6. Nosotros afirmamos que las que intentan el aborto cometen un homicidio y tendrán que dar cuenta a Dios de él; entonces, ¿por qué razón habíamos de matar a nadie? Porque no se puede pensar a la vez que lo que lleva la mujer en el vientre es un ser viviente y por esta razón Dios cuida de él, y matar luego al que ya ha avanzado en la vida; rechazar la exposición de los recién nacidos, por creer que exponer a los hijos equivale a matarlos, y quitar la vida a quienes ya han crecido. No, nosotros somos en todo y siempre iguales y acordes con nosotros mismos, pues servimos a la razón y no la violentamos.

XXXVI. Fe cristiana en la resurrección de los cuerpos y el juicio final. Testimonio de Pitágoras y Platón

1. Además, ¿quién que tenga fe en la resurrección, querrá ofrecerse como sepultura de los cuerpos que han de resucitar? Porque no es posible que un mismo sujeto crea que nuestros cuerpos resucitarán y se los coma, como si no hubieran de resucitar; pensar que la tierra devolverá sus propios muertos y que los que él mismo engulló, no se los reclamarán.

2. Lo verosímil, más bien, es lo contrario, que quienes piensan que ni habrá que dar cuenta de esta vida, lo mismo si es buena que mala, y que no habrá resurrección; sino que opinan que con el cuerpo perece también el alma y viene como a apagarse; natural es, decimos, que ésos no se abstengan de atrevimiento alguno; en cambio, los que creen que nada ha de quedar sin examinar delante de Dios y que junto con el alma ha de ser castigado el cuerpo que cooperó a sus apetitos y deseos irracionales, ésos, no hay razón alguna para que cometan el más leve pecado.
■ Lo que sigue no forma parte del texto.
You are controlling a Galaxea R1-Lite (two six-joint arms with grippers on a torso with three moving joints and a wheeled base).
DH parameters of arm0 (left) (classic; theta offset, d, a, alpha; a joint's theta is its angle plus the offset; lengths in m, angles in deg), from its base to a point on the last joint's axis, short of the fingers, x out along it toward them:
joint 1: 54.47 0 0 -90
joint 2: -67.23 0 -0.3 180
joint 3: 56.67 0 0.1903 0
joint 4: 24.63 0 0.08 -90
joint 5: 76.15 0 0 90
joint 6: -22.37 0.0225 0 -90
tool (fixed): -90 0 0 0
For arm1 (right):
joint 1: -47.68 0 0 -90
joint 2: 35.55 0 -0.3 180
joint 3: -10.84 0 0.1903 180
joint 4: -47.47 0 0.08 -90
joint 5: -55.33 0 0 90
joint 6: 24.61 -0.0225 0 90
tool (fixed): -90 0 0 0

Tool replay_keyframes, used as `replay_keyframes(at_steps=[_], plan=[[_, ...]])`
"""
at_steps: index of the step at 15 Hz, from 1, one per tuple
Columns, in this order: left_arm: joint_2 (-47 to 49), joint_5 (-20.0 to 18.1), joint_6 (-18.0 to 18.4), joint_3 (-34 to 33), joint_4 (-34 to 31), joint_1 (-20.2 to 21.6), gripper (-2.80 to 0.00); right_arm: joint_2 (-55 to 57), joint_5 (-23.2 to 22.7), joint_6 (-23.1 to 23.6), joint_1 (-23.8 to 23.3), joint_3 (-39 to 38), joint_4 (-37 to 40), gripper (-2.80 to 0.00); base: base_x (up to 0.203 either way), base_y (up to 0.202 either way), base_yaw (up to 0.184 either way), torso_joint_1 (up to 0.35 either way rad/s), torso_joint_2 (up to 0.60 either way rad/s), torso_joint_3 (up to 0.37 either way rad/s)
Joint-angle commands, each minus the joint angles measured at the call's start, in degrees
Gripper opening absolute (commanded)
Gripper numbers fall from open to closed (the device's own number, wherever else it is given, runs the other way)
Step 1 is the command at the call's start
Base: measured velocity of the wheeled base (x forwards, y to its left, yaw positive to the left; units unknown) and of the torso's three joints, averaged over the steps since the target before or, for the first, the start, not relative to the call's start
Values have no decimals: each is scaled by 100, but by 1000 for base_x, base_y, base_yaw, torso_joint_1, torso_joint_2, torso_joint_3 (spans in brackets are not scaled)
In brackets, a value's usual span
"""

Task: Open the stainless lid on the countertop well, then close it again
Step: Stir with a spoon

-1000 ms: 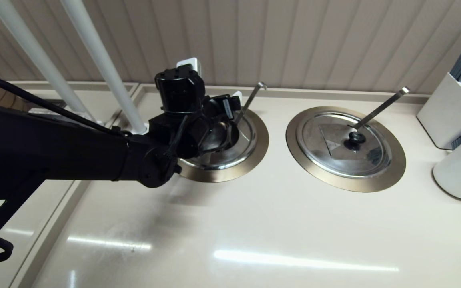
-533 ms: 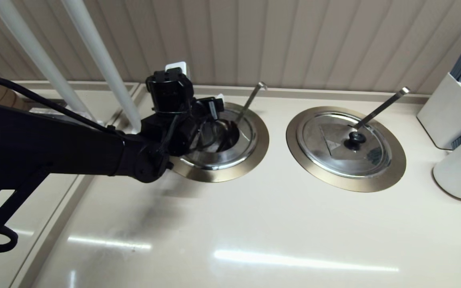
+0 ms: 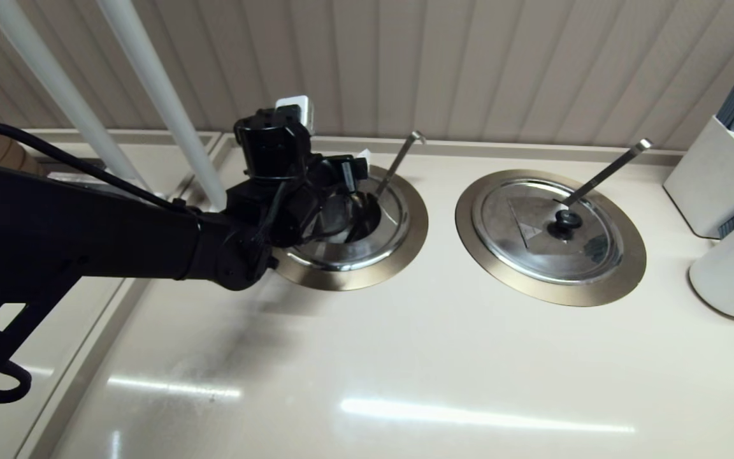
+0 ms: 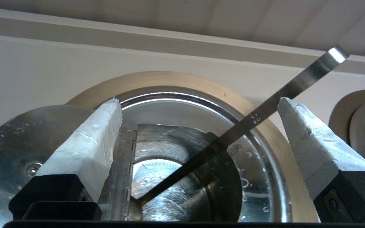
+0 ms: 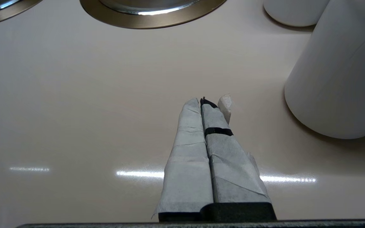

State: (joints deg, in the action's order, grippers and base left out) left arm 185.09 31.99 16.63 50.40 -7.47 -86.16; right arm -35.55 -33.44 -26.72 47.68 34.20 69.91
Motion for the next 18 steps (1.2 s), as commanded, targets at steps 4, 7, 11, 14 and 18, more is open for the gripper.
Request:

3. Y si a alguno le parece pura charlatanería que un cuerpo podrido, deshecho y desaparecido vuelva otra vez a organizarse, no podría por parte de quienes no creen en la resurrección imputársenos maldad, sino simpleza; pues si con estas razones nos engañamos a nosotros mismos, a nadie inferimos agravio. Sin embargo, no somos sólo nosotros los que admitimos la resurrección de los cuerpos, sino también muchos filósofos; pero es inadecuado demostrarlo ahora, no sea que parezca que introducimos razonamientos extraños a nuestro propósito presente, hablando de lo inteligible, de lo sensible, de la constitución de lo uno y de lo otro, (o recordando) que lo incorporal es anterior a los cuerpos, y que lo inteligible prevalece sobre lo sensible, aunque percibimos primero esto último. Porque los cuerpos se constituyen a partir de los elementos incorpóreos por combinación con los sensibles, y los sensibles a partir de los inteligibles. Porque nada impide, según la doctrina de Pitágoras y de Platón, que, cumplida la disolución de los cuerpos, vuelvan luego a organizarse de los mismos elementos de que en un principio se constituyeron.

Conclusión

XXXVII. Solicitud de la benevolencia imperial y declaración de lealtad

1. Reservemos para otra ocasión el discurso sobre la resurrección. Ustedes, por su parte, que en toda ocasión dan prueba, por naturaleza y educación, de bondad, mesura, humanidad y se muestran dignos del Imperio, inclinen su imperial cabeza a quien ha deshecho todas las acusaciones y demostrado además que somos piadosos, moderados y puros en nuestras almas.

2. ¿Quiénes con más justicia merecen alcanzar lo que piden que quienes rogamos por la salud de su Imperio, para que lo hereden, como es de estricta justicia, de padre a hijo, y que crezca su poder y se extienda hasta que todo se le someta?

3. Lo que también redunda en provecho nuestro, a fin de que, llevando una vida pacífica y tranquila (cf. 1 Tm 2,2), cumplamos animosamente todos los preceptos que nos han sido dados.